Euro Posts Strongest Quarter in 5 Years Defying ECB's Stimulusby
Shared currency climbs to highest level since October
Central bank expands bond-buying purchases this week
The euro surged this quarter by the most in five years, defying convention as the European Central Bank bolstered its monetary stimulus, a step that tends to debase a currency.
The 19-nation shared currency has erased about half of its 2015 decline versus the dollar this year. ECB President Mario Draghi announced an expansion to the bond-buying program, new long-term loans to banks and cuts to interest rates on March 10, only for the euro to climb after he said he didn’t see the need to add cut rates again. Even as other policy makers have since said rates aren’t at the lower bound, the euro has risen to the highest level since October versus the greenback.

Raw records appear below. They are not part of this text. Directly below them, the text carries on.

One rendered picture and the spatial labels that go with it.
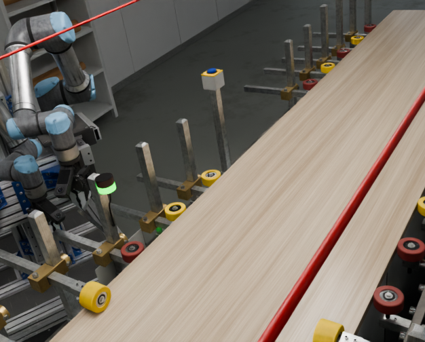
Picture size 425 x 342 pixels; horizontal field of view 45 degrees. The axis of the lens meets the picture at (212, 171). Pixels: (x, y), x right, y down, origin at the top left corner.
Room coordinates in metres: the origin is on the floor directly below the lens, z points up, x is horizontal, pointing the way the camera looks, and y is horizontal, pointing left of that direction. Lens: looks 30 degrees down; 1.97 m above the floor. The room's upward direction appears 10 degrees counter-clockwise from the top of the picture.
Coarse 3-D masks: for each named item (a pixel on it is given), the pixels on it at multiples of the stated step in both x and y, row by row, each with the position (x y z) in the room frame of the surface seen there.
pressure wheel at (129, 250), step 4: (128, 244) 1.42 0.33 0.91; (132, 244) 1.42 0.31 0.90; (136, 244) 1.41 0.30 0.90; (140, 244) 1.41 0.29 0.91; (124, 248) 1.40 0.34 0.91; (128, 248) 1.40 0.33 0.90; (132, 248) 1.39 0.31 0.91; (136, 248) 1.39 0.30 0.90; (140, 248) 1.38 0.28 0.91; (144, 248) 1.39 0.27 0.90; (124, 252) 1.38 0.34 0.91; (128, 252) 1.37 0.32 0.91; (132, 252) 1.37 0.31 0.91; (136, 252) 1.36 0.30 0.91; (140, 252) 1.37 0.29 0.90; (124, 256) 1.36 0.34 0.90; (128, 256) 1.36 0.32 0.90; (132, 256) 1.35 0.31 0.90; (136, 256) 1.36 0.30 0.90; (124, 260) 1.37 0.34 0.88; (128, 260) 1.36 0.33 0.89; (132, 260) 1.35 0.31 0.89
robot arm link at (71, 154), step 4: (76, 144) 1.55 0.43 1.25; (72, 148) 1.53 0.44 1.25; (76, 148) 1.54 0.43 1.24; (56, 152) 1.53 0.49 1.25; (60, 152) 1.52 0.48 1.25; (64, 152) 1.52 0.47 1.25; (68, 152) 1.52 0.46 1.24; (72, 152) 1.52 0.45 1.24; (76, 152) 1.54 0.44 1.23; (56, 156) 1.54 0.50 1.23; (60, 156) 1.52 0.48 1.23; (64, 156) 1.52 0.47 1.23; (68, 156) 1.52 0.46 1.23; (72, 156) 1.52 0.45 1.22; (76, 156) 1.53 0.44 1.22; (60, 160) 1.52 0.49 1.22; (64, 160) 1.52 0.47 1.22; (68, 160) 1.52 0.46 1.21
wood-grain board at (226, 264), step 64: (384, 64) 2.66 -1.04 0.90; (320, 128) 2.04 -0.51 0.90; (384, 128) 1.94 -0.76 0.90; (256, 192) 1.61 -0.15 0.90; (320, 192) 1.54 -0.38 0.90; (384, 192) 1.48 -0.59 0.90; (192, 256) 1.30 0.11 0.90; (256, 256) 1.25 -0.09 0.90; (384, 256) 1.15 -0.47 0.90; (128, 320) 1.07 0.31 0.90; (192, 320) 1.03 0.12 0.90; (256, 320) 0.99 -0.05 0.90
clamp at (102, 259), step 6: (120, 234) 1.53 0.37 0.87; (120, 240) 1.50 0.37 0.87; (126, 240) 1.52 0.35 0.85; (102, 246) 1.48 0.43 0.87; (108, 246) 1.47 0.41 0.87; (114, 246) 1.47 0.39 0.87; (120, 246) 1.49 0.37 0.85; (102, 252) 1.44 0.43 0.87; (108, 252) 1.45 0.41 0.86; (96, 258) 1.44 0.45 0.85; (102, 258) 1.42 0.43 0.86; (108, 258) 1.44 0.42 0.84; (102, 264) 1.43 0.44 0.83; (108, 264) 1.43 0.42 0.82
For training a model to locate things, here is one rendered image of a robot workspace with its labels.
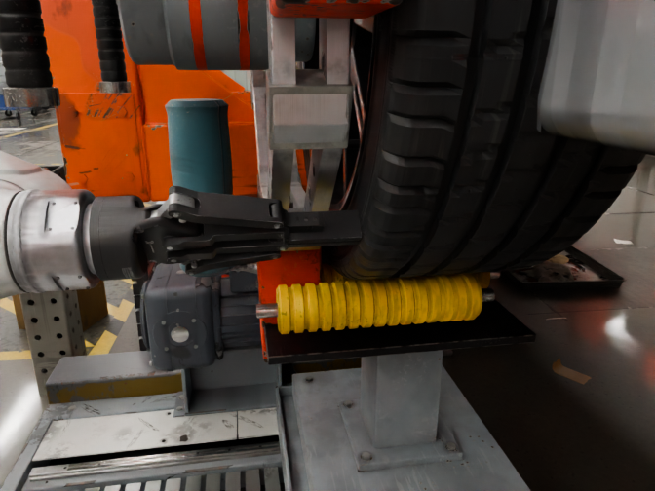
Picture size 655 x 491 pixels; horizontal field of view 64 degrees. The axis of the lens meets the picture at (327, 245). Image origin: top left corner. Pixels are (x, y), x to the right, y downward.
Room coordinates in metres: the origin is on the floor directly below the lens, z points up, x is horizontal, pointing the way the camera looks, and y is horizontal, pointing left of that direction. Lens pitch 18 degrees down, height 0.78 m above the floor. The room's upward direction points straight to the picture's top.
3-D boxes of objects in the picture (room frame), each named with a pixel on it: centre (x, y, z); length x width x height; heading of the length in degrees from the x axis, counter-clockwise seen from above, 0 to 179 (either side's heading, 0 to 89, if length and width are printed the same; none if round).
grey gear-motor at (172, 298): (0.98, 0.15, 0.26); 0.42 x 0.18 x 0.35; 99
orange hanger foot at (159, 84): (1.19, 0.13, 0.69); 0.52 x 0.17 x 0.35; 99
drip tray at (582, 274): (2.07, -0.91, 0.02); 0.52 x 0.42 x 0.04; 4
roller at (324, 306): (0.59, -0.06, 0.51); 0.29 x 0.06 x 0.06; 99
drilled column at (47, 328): (1.20, 0.69, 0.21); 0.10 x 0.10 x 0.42; 9
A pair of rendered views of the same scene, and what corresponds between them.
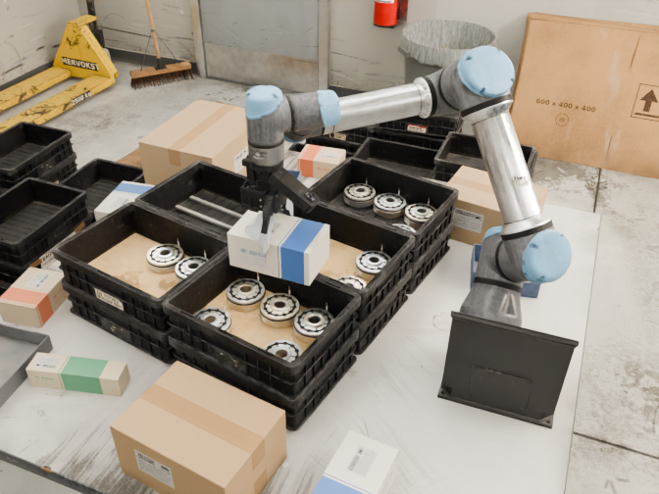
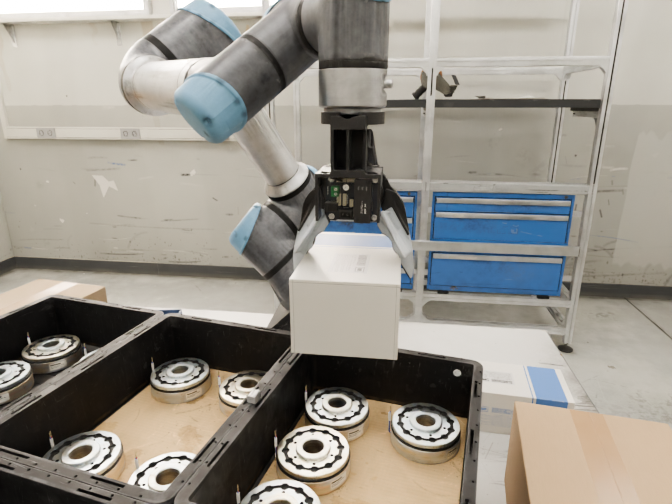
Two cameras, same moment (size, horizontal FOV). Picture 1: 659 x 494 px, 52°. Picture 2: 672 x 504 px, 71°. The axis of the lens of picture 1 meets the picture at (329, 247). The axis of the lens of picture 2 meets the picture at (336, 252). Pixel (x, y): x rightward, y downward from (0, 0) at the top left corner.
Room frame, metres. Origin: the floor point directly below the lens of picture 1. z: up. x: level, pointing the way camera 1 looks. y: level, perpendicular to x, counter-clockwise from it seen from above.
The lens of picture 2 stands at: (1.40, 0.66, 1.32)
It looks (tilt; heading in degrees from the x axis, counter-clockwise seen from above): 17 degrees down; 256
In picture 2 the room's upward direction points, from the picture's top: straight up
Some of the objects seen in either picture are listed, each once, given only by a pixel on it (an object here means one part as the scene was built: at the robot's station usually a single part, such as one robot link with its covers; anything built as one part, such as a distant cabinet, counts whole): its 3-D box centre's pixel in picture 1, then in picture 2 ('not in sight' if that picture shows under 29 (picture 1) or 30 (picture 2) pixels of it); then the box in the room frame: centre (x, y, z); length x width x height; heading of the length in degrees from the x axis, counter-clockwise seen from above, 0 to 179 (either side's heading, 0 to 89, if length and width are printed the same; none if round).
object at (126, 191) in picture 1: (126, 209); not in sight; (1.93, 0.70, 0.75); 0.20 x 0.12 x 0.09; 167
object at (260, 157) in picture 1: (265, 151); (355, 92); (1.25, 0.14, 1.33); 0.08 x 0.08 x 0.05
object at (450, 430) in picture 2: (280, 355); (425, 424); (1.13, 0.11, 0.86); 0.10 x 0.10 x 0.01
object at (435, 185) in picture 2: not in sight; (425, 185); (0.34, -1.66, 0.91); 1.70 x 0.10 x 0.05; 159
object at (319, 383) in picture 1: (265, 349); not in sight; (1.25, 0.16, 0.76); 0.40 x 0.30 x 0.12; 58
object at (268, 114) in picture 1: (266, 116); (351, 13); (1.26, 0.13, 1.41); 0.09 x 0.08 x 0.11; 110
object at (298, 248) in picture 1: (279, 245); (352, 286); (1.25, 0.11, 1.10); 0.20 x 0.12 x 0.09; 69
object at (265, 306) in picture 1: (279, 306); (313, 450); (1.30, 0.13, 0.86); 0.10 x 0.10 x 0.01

Gains in the euro have spurred comparisons with Japan’s efforts to increase its monetary stimulus. Even as the Bank of Japan introduced negative interest rates this year, the yen has risen more than 7 percent against the dollar. The ECB first cut its deposit rate below zero in June 2014.

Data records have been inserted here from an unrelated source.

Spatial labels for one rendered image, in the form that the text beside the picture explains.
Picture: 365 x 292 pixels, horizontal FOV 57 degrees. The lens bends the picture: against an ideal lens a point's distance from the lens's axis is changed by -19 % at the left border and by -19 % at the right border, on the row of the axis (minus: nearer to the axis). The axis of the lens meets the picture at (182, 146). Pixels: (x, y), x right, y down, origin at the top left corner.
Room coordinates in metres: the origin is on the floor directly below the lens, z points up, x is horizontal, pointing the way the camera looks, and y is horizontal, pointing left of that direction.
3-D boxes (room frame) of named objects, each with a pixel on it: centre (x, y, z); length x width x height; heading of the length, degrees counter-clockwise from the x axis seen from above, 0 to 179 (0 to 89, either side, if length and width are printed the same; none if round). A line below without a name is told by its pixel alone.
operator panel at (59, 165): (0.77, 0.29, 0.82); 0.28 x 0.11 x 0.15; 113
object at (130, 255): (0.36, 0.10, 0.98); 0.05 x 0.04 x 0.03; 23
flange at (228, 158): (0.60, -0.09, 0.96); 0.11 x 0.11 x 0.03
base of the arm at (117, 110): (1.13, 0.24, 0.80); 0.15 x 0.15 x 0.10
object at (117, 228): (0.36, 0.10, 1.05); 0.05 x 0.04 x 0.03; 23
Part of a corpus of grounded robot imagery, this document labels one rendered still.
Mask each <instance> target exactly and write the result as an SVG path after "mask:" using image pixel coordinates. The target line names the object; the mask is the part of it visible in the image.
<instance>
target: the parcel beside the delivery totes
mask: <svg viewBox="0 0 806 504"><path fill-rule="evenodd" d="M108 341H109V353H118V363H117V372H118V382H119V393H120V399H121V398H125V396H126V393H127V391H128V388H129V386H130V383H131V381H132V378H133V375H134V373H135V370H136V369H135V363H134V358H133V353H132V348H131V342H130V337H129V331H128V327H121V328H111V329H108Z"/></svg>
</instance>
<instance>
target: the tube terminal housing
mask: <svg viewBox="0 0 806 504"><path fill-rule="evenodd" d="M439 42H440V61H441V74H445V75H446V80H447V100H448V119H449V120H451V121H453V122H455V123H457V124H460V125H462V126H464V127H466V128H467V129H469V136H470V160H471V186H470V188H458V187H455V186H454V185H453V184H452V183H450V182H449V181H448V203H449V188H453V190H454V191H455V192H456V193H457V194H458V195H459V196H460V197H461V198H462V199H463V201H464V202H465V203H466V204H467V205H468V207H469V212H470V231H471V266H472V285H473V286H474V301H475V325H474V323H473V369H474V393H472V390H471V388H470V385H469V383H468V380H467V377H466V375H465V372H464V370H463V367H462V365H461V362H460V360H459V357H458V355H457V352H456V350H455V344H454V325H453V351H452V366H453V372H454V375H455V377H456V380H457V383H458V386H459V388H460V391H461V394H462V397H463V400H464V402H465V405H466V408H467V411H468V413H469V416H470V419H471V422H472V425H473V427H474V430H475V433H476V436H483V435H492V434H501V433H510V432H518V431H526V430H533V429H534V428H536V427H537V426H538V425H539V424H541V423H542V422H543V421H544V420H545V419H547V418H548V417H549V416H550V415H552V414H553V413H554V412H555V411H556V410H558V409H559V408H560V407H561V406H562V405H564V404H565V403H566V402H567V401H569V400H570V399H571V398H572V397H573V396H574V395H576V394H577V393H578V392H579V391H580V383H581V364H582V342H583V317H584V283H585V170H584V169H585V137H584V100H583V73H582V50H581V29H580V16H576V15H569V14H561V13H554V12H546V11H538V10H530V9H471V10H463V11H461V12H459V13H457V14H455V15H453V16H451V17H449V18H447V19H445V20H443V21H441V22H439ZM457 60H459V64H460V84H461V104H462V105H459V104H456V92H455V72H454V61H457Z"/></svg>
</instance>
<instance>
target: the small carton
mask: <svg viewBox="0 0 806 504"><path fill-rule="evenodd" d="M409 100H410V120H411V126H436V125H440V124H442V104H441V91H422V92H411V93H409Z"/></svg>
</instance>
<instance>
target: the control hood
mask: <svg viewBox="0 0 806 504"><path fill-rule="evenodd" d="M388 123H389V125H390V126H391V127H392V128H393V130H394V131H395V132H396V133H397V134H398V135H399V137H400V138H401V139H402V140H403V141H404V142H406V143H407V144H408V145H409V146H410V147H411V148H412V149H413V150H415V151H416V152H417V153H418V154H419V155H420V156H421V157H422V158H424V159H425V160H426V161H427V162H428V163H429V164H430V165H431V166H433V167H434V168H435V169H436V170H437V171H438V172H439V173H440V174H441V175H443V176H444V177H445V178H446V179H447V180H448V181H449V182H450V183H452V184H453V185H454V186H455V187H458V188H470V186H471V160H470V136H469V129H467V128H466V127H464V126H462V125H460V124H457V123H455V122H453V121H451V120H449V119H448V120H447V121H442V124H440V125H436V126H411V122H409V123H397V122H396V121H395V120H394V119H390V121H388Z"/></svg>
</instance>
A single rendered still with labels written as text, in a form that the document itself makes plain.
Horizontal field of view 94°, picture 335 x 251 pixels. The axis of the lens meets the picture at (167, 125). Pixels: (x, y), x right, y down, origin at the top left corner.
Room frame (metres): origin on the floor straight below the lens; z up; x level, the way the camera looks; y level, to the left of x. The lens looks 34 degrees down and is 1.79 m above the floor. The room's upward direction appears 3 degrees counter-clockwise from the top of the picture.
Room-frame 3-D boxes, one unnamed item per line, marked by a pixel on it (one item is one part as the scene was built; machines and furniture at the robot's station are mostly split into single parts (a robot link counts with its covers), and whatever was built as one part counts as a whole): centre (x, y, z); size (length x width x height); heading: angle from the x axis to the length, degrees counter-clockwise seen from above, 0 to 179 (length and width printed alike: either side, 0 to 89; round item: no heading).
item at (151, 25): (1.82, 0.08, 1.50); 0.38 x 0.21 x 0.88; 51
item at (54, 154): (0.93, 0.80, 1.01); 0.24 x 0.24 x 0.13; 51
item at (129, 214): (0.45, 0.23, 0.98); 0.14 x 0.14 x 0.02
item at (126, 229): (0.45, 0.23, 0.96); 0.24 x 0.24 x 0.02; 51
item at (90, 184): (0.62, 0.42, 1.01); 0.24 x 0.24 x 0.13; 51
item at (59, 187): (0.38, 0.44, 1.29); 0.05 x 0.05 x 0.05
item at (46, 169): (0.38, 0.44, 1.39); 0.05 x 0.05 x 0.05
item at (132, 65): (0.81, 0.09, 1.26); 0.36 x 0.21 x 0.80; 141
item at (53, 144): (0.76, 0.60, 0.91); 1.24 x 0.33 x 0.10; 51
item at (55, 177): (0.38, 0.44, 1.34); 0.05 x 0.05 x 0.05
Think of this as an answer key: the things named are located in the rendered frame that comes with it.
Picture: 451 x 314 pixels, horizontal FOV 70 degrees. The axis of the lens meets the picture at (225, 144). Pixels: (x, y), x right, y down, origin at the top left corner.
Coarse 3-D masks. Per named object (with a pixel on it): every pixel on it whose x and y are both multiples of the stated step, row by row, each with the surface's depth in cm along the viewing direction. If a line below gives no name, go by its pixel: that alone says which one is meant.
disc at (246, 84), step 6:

“If indeed the aim was to push down the euro, clearly it has not worked at all for over a year now,” said Alvin T. Tan, a London-based strategist at Societe Generale SA. This is also the experience of the BOJ, he said. “The failure of the ECB in weakening the euro is not unique in that sense. It does tell us about the limitations of central bank policy in trying to effect the exchange rate.”

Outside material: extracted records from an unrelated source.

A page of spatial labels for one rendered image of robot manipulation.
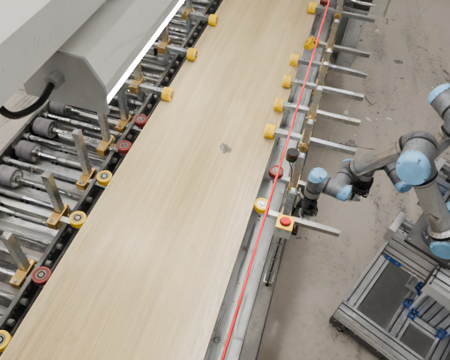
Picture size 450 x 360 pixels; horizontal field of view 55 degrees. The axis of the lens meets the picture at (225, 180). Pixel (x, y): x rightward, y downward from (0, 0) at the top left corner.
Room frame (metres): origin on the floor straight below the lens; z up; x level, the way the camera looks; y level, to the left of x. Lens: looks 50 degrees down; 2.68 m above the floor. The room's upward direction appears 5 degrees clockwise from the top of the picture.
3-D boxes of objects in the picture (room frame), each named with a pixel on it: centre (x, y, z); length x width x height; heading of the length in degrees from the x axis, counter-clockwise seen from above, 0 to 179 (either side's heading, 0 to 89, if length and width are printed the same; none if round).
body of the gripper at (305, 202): (1.27, -0.41, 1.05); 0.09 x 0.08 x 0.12; 7
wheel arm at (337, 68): (2.54, -0.64, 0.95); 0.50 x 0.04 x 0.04; 77
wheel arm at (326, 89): (2.29, -0.58, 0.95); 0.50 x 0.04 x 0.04; 77
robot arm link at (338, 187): (1.25, -0.51, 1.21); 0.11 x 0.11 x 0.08; 65
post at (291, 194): (1.29, -0.32, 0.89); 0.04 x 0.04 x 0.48; 77
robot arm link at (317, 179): (1.28, -0.41, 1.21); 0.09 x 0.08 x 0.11; 65
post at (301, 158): (1.53, -0.37, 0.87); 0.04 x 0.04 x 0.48; 77
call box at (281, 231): (1.03, -0.26, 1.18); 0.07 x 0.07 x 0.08; 77
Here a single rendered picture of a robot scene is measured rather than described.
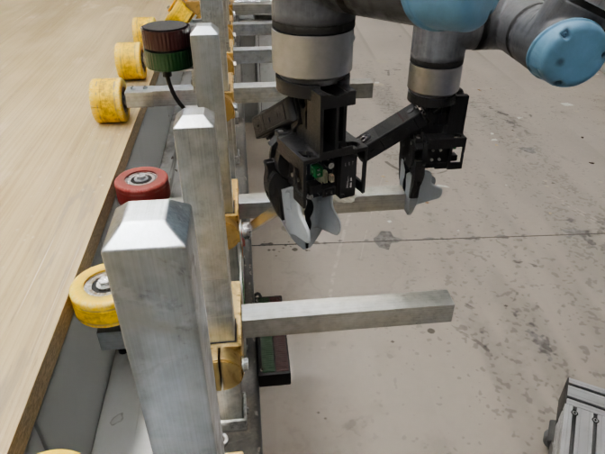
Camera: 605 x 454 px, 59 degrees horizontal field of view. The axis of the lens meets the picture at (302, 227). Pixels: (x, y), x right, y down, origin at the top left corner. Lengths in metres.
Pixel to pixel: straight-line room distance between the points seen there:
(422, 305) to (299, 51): 0.35
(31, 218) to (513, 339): 1.55
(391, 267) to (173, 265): 1.92
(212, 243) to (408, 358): 1.32
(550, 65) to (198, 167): 0.40
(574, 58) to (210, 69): 0.43
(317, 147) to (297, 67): 0.07
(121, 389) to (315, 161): 0.55
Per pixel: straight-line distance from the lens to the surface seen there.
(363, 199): 0.87
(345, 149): 0.51
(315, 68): 0.49
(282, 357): 0.81
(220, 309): 0.59
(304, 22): 0.48
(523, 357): 1.90
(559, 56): 0.68
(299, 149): 0.52
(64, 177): 0.91
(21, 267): 0.72
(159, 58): 0.71
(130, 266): 0.24
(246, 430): 0.73
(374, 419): 1.63
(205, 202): 0.51
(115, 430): 0.87
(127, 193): 0.83
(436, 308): 0.69
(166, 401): 0.30
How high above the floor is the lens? 1.30
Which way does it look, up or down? 34 degrees down
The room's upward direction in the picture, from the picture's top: straight up

The euro climbed about 5 percent this quarter to $1.1403 as of 2:56 p.m. London time, the biggest increase since March 2011. It reached $1.1412 earlier Thursday, the highest since Oct. 15.
Europe’s shared currency could climb to $1.16 in the next month, SocGen’s Tan said. The bank forecasts a drop back to $1.05 by year-end.
The ECB begins increased monthly bond purchases, to 80 billion euros from 60 billion euros, this week. The raft of new measures are intended to help spur consumer-price growth in the region. Inflation hasn’t come near the ECB’s goal of just under 2 percent since January 2013.
“People are head scratching at the moment,” said Josh O’Byrne, a London-based currency strategist at Citigroup Inc. Policy makers “are making less of the euro as an effective easer of policy. You could say the Bank of Japan and ECB were champions in the currency war and realized they didn’t get much for it.”